### EXERCISE:
Pull out each line of the data that includes the word "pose".

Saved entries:
☆ ☆ ☆ ☆
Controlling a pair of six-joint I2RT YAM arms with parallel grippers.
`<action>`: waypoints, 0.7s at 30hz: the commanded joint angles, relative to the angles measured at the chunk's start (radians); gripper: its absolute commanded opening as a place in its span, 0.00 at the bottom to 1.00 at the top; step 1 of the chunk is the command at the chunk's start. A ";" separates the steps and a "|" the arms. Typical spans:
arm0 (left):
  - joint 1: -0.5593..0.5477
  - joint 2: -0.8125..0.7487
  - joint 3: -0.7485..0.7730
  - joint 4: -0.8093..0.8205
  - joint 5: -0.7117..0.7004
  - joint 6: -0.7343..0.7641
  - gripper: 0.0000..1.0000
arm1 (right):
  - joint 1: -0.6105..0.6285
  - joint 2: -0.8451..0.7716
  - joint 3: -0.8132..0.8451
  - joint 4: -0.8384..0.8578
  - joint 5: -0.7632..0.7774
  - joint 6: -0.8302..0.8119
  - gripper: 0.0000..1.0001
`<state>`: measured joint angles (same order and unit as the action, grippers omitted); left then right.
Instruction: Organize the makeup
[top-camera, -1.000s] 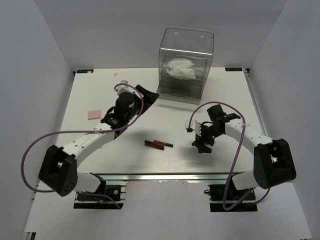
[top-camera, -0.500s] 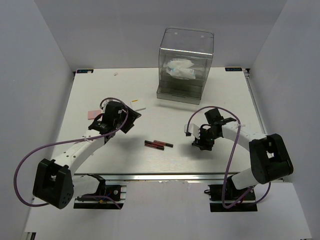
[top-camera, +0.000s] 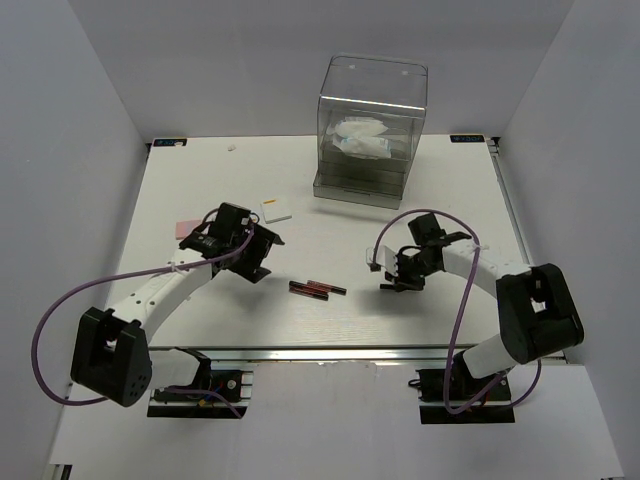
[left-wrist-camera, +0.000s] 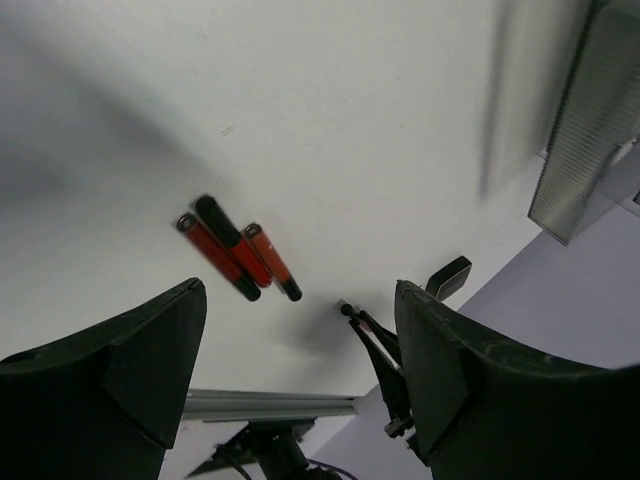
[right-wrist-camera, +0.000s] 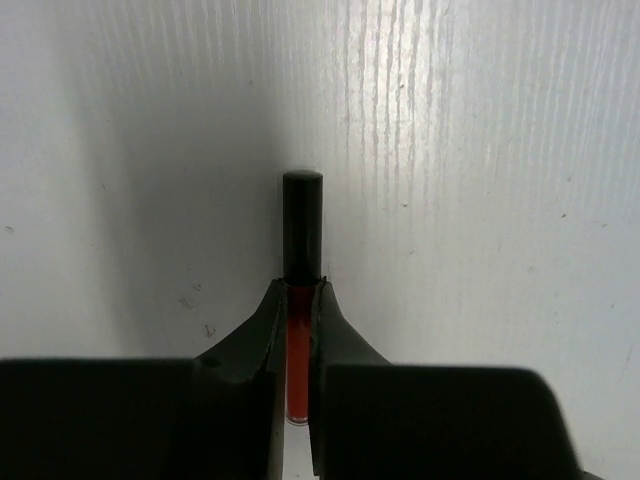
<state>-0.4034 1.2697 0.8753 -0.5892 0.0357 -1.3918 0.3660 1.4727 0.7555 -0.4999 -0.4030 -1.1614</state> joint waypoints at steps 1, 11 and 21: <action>-0.003 -0.018 -0.038 -0.046 0.072 -0.137 0.85 | 0.002 0.006 0.117 -0.068 -0.112 0.038 0.00; -0.044 0.048 0.004 -0.143 0.093 -0.194 0.85 | 0.004 0.127 0.585 0.253 -0.038 0.560 0.00; -0.074 0.111 0.013 -0.115 0.113 -0.199 0.82 | 0.010 0.325 0.725 0.408 0.167 0.453 0.00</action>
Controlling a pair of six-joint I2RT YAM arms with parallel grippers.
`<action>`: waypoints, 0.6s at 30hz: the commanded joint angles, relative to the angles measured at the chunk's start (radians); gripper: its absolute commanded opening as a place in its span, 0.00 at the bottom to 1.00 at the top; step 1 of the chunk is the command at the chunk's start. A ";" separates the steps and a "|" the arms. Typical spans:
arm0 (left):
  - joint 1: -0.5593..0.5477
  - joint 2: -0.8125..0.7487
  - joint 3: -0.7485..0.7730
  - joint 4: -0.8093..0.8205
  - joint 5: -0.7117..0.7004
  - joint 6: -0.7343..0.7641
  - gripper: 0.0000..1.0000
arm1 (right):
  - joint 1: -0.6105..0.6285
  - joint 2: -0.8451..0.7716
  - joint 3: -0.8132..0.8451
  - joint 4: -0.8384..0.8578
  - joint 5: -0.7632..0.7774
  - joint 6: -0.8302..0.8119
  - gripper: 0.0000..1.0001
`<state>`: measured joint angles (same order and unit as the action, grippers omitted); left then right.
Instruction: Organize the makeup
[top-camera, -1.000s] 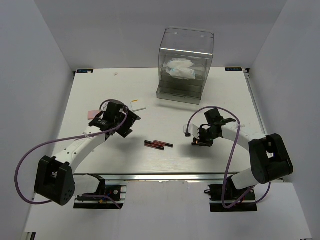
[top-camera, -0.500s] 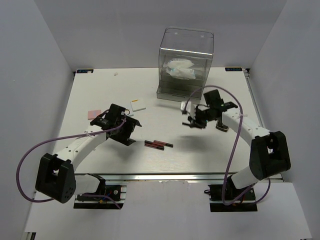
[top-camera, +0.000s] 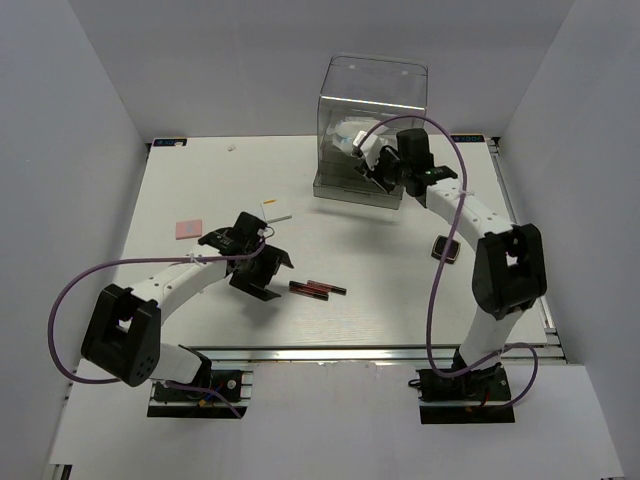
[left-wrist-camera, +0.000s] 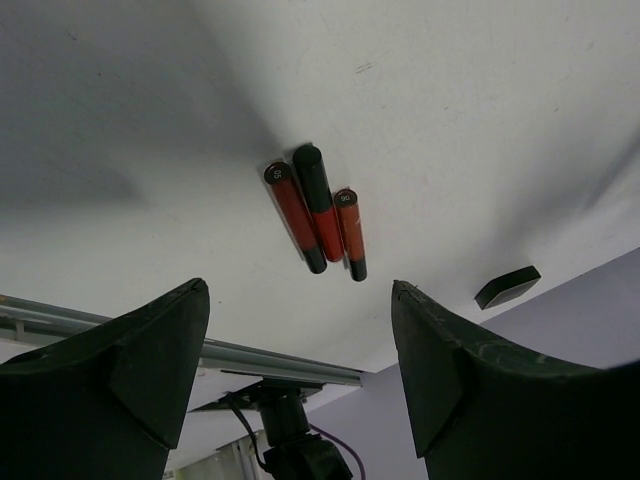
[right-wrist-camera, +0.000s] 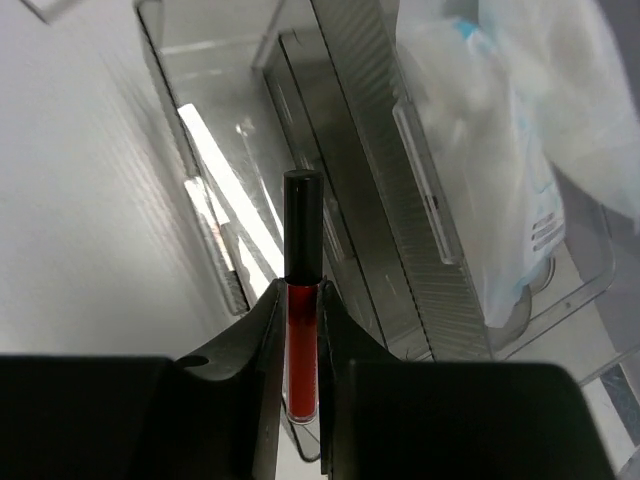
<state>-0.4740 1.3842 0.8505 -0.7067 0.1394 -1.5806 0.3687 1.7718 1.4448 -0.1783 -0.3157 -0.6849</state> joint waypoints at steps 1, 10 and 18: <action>-0.005 -0.002 0.041 0.000 0.006 -0.001 0.82 | 0.009 0.053 0.040 0.097 0.107 -0.028 0.02; -0.003 0.007 0.082 -0.017 -0.030 0.057 0.79 | 0.007 0.135 0.089 0.102 0.132 -0.079 0.39; 0.003 -0.004 0.166 -0.007 -0.125 0.227 0.72 | 0.009 0.031 0.075 -0.018 -0.011 -0.056 0.60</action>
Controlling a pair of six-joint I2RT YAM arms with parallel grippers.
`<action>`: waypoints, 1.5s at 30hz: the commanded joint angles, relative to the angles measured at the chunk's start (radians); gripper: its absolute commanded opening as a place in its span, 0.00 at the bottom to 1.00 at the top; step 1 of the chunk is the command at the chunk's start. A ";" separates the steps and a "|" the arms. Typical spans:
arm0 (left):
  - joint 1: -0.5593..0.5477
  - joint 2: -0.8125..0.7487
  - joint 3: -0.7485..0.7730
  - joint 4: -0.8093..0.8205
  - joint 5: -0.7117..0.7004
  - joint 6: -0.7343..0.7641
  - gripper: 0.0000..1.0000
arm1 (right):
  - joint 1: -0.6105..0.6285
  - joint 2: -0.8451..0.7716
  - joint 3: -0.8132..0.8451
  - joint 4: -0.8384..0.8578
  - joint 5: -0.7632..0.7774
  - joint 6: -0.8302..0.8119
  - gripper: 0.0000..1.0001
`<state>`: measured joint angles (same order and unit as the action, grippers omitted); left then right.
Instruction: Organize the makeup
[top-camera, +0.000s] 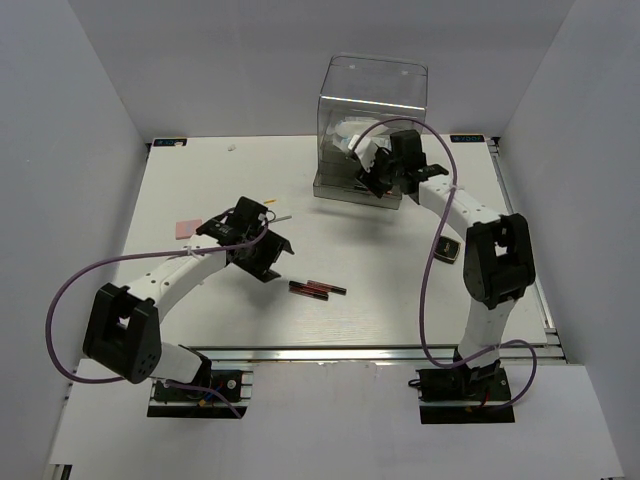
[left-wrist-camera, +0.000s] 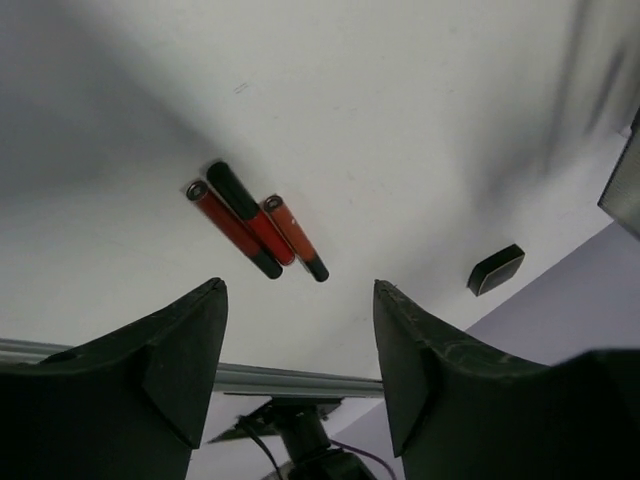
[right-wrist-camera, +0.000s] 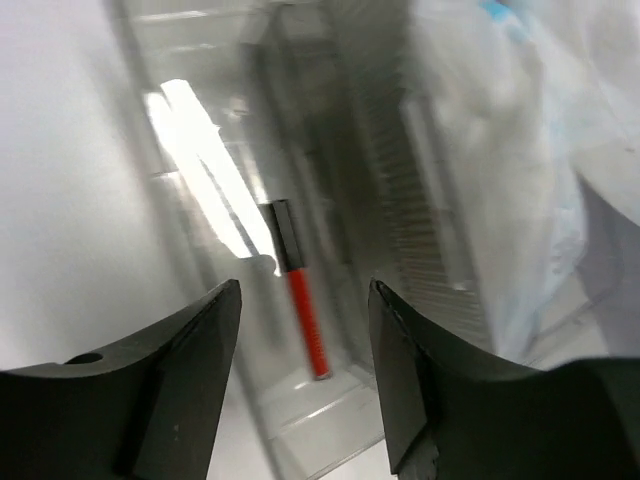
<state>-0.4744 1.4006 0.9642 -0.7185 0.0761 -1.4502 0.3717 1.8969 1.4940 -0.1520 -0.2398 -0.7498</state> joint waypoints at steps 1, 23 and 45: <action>0.011 -0.029 0.062 0.022 -0.061 0.141 0.68 | 0.006 -0.120 0.053 -0.169 -0.205 0.000 0.59; 0.099 -0.272 -0.275 0.208 0.063 0.177 0.63 | 0.377 -0.311 -0.466 -0.310 -0.173 0.130 0.78; 0.097 -0.295 -0.337 0.223 0.065 0.149 0.62 | 0.464 -0.101 -0.459 -0.121 0.088 0.205 0.42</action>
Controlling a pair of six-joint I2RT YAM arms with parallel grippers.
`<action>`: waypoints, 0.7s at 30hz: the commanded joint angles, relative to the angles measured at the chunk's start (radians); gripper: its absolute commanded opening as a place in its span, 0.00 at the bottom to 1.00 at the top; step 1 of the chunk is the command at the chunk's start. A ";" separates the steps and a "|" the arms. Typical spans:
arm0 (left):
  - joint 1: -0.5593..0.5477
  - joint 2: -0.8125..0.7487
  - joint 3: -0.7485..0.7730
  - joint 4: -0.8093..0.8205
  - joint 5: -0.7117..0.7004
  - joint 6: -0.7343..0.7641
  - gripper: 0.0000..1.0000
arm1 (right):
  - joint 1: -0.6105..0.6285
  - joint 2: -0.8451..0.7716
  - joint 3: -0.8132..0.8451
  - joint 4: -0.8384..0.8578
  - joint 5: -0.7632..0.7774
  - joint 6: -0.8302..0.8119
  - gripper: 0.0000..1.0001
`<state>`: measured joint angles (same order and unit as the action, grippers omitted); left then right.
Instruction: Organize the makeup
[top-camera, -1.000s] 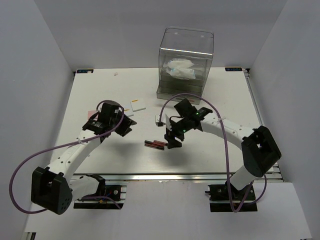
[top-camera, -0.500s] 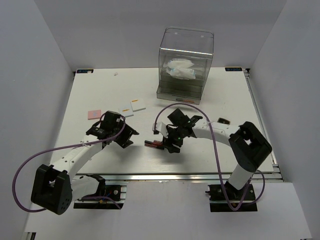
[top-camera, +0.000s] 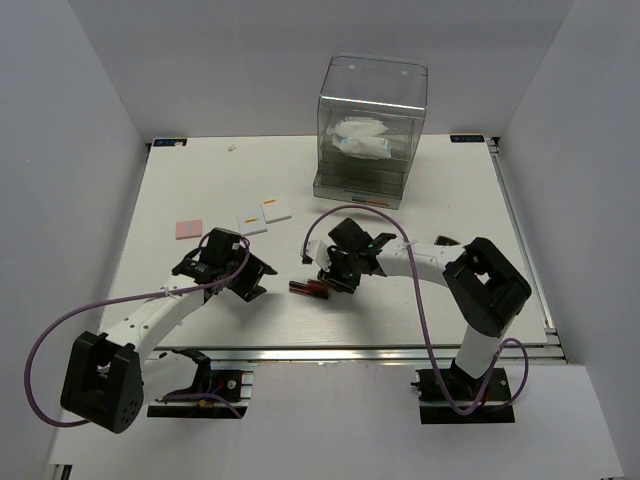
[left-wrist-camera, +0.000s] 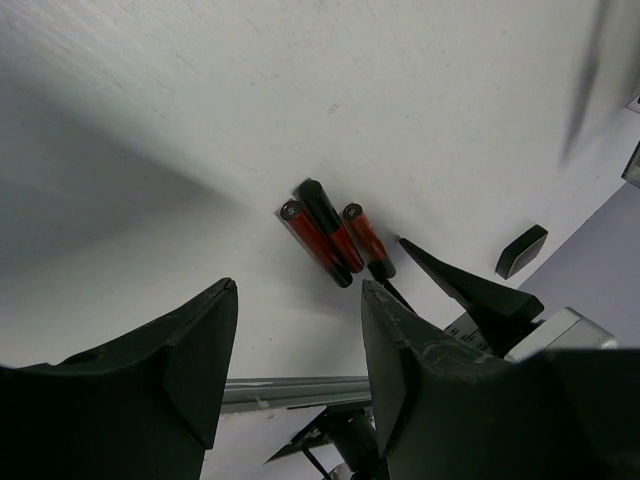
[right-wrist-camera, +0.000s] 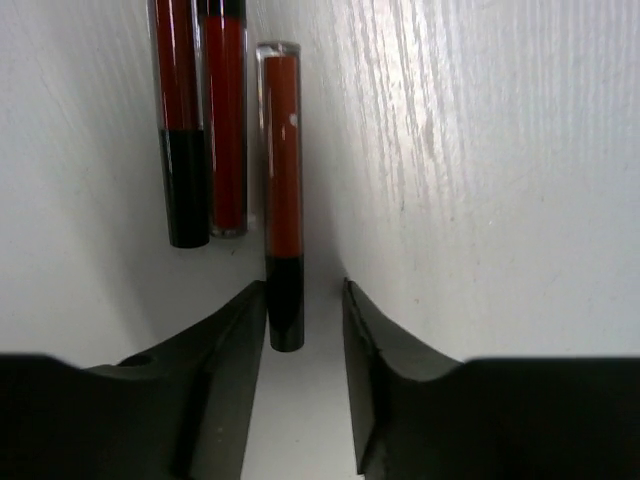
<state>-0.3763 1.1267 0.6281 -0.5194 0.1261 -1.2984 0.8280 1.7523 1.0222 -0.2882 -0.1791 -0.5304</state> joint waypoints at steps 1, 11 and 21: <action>0.000 -0.015 -0.001 0.024 0.017 -0.002 0.62 | 0.007 0.047 0.013 0.015 0.024 -0.023 0.39; 0.000 0.050 0.015 0.036 0.036 0.017 0.62 | -0.015 0.058 0.029 0.020 0.013 -0.046 0.00; 0.001 0.177 0.133 -0.039 0.010 0.114 0.60 | -0.246 -0.046 0.266 -0.009 -0.085 -0.066 0.00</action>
<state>-0.3763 1.2903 0.7006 -0.5373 0.1486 -1.2320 0.6334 1.7832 1.1896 -0.2970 -0.2146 -0.5770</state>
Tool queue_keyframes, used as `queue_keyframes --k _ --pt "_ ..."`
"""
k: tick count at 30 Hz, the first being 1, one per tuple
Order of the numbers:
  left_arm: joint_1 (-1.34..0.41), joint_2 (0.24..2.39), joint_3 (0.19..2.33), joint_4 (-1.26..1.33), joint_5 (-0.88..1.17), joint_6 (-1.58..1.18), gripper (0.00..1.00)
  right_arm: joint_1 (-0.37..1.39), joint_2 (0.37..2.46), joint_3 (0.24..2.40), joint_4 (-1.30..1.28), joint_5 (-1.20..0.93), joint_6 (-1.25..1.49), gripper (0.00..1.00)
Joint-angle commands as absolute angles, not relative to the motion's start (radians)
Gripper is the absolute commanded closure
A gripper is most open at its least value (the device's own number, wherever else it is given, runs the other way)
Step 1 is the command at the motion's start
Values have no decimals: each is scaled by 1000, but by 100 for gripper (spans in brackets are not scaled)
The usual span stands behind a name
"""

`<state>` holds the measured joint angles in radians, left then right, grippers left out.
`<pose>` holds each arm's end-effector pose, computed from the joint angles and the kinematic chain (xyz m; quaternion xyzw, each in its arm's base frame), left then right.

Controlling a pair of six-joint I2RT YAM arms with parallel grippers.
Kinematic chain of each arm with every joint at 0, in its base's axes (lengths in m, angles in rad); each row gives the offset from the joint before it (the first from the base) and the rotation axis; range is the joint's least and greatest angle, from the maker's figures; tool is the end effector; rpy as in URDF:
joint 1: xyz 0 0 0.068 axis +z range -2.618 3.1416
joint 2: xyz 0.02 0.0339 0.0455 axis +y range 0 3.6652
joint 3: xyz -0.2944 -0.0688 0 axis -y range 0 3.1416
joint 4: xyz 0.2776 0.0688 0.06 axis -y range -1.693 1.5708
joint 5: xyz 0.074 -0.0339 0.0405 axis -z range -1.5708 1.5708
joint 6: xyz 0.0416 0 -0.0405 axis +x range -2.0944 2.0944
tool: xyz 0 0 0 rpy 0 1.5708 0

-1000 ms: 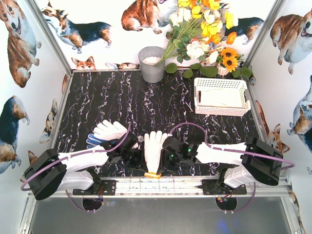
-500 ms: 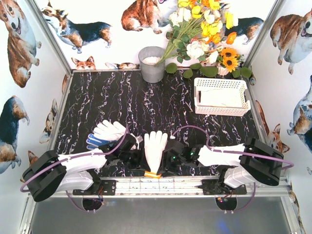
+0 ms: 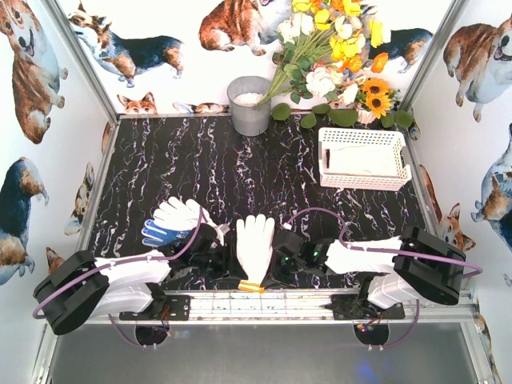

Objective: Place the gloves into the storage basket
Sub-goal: Pair the glove with the glove, then pick up the glove from the center of the board.

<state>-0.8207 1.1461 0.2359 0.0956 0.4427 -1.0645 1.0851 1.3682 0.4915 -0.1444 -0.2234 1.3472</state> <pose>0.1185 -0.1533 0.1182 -0.0298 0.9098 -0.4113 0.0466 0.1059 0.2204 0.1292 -0.0950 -0.9522 -0.2902 0.0070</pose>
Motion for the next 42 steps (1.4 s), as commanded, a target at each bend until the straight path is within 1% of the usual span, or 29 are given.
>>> queue_keyframes --k 1,12,16,18,20,23,27,30,36,42 --pt "-815 1197 193 130 384 -1079 64 1081 1345 467 -177 -161 1358 89" --pt "-814 1281 164 283 377 -1128 74 1079 1338 444 -105 -159 1376 89" --pt "-814 1298 161 363 396 -1169 75 1077 1322 429 -69 -147 1392 89" --pt "-815 1307 163 406 417 -1197 79 1071 1304 418 -48 -138 1406 88" --pt "-813 1306 167 420 436 -1219 87 1058 1278 407 -30 -131 1420 84" --pt "-805 1285 173 412 455 -1253 99 1032 1226 395 -22 -127 1422 73" --pt "-742 1248 163 413 494 -1312 100 988 1144 418 -89 -121 1387 53" --pt "-706 1233 164 427 524 -1342 100 964 1082 418 -120 -98 1360 45" --pt "-678 1233 189 443 574 -1377 100 927 1086 384 -26 -112 1375 37" --pt "-663 1223 177 495 601 -1436 100 927 1211 347 160 -150 1452 37"
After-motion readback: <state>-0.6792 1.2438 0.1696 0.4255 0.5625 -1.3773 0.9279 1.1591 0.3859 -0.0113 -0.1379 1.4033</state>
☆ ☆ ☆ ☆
### ANSWER TO THE EXERCISE:
`<pose>` holds each arm's end-effector pose, computed from the joint angles and the kinematic chain (xyz m; quaternion xyzw, each in its arm's base frame), left then right.
<state>-0.8207 1.1461 0.2359 0.0956 0.4427 -1.0645 1.0851 1.3682 0.4915 -0.1444 -0.2234 1.3472</state> <pose>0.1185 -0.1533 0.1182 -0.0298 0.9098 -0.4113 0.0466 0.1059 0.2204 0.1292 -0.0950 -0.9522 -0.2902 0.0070</pose>

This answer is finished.